Mostly, the issue is that our daughters, at every age, are swayed by forces beyond their mothers' belief system when it comes to shopping and materialism. Celebrity culture, herd mentality, peer pressure and the constant barrage of advertisements make it difficult to not want immediate gratification. Add in a mother who aims to please, who believes that her daughter deserves more than she had growing up, and the daughter's own sense of entitlement and shopping can be more complicated than pleasurable. In addition, mothers themselves shop for all sorts of reasons (for instance, shopping to kill the pain, a time-honored female tradition that mothers often impart to their daughters). Say that boyfriend ditches your daughter, or she fails a math test, and you decide to just hit the stores to drown your sorrows? How about shopping for special occasions, a justifiable form of spending if there ever was one. This works well if your daughter is going to a big party, the prom or her friend's black-tie wedding. But if it's a frequent "excuse" or becomes a tense outing due to arguments about budget, then it might end up being a difficult situation. The original goal, that of shopping to bond, has to have some limits and a few rules before it gets tainted, overshadowed by the element of status and a daughter's demands and expectations.

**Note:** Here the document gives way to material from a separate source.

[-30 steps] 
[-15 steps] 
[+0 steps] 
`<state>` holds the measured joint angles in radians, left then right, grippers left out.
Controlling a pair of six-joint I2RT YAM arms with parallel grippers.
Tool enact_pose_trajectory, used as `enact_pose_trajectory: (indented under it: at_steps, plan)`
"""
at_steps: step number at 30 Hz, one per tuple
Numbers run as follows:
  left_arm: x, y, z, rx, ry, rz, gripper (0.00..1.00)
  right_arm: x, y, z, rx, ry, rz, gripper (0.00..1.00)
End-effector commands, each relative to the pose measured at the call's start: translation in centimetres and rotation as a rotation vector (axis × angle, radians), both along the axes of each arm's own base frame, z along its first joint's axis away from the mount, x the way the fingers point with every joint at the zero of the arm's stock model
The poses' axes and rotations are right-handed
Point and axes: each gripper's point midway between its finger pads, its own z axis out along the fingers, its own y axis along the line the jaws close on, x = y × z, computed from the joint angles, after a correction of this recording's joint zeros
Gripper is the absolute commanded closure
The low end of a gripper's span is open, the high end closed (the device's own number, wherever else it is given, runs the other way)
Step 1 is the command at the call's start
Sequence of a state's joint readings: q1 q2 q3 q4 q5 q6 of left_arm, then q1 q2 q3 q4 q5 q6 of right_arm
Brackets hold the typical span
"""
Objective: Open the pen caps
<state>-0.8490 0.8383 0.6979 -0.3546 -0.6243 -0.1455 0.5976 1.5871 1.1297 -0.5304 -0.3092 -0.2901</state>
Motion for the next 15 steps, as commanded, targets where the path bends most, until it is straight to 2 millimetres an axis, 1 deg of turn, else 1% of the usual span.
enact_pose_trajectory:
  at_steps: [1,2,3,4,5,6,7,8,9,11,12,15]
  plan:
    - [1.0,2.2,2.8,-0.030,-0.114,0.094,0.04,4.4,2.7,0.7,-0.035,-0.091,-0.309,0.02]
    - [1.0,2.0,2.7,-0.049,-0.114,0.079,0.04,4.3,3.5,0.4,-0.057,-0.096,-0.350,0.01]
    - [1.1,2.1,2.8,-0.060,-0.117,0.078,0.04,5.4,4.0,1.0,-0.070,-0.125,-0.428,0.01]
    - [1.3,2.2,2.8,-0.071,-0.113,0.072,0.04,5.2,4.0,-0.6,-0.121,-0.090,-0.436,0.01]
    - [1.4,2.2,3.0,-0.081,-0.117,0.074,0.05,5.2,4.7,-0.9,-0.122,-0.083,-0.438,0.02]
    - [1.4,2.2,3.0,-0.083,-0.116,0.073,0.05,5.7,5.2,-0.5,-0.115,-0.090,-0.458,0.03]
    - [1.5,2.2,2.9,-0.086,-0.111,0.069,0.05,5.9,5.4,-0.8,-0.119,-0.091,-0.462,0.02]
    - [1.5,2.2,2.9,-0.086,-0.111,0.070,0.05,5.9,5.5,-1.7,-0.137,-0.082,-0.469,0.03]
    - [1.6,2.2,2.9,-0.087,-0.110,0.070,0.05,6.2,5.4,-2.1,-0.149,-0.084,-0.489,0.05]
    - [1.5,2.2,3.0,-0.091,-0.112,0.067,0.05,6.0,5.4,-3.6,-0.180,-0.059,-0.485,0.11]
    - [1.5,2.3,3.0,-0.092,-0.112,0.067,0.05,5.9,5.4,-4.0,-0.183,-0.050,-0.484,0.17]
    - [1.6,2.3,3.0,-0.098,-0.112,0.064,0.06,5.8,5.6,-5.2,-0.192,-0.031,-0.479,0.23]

At the moment, of course, the focus is on how we deal with a daughter who wants a very expensive article of clothing. Beyond our financial situation, particularly in the downturn, is the question of indulgence. After all, there is always that urge to indulge our daughters -- out of love and with the best intentions. The idea of avoiding the notorious shopping monster this December has great appeal but requires courage. Having a conversation with your daughter before you even hit the proverbial Bloomingdale's is a wise idea. That way you can discuss setting price limits and have the pleasure of spending time together without any friction.

A few mothers have confessed that when they see sale items, they are so tempted that they change their tune and begin shopping ravenously. For the daughter this only creates a sense that you aren't really dependable or mean what you say. Buying within your means is the best example for your daughter; it shows maturity and responsibility. And of course, we want our daughters to choose for themselves and not be caught up in the frenzy of what everyone else has to have. That in itself is a conversation worthy of a long lunch together -- you and your daughter -- before you hit the ground running with that credit card in hand.